The reply is a verbatim copy of the listing below with its images dropped.

• Dataset extract
________________________________________

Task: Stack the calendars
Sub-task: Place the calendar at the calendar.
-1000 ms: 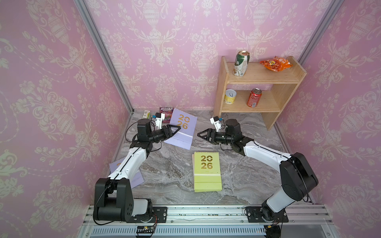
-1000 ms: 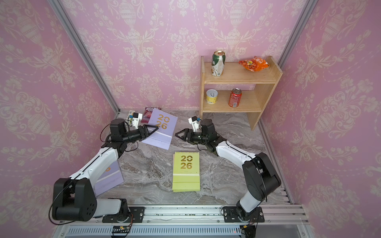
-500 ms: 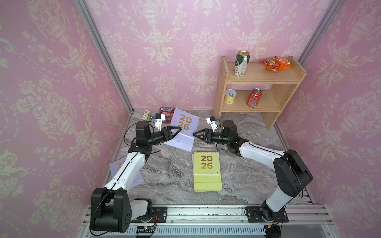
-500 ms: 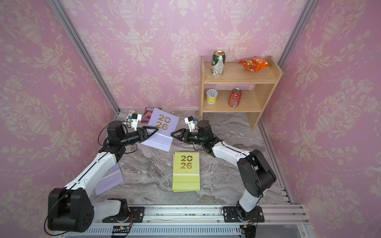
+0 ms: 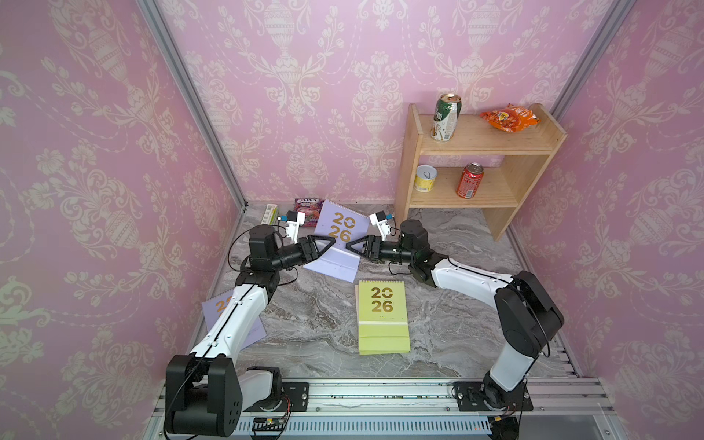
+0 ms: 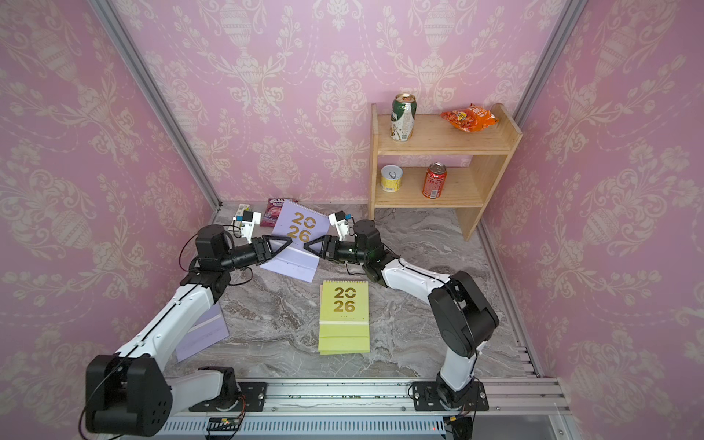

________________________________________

• Answer space
Task: Stack the calendars
Sub-task: Place the calendar at the calendar.
-1000 ms: 
-1000 ms: 
-500 ms: 
-500 ms: 
+0 ms: 
+0 ms: 

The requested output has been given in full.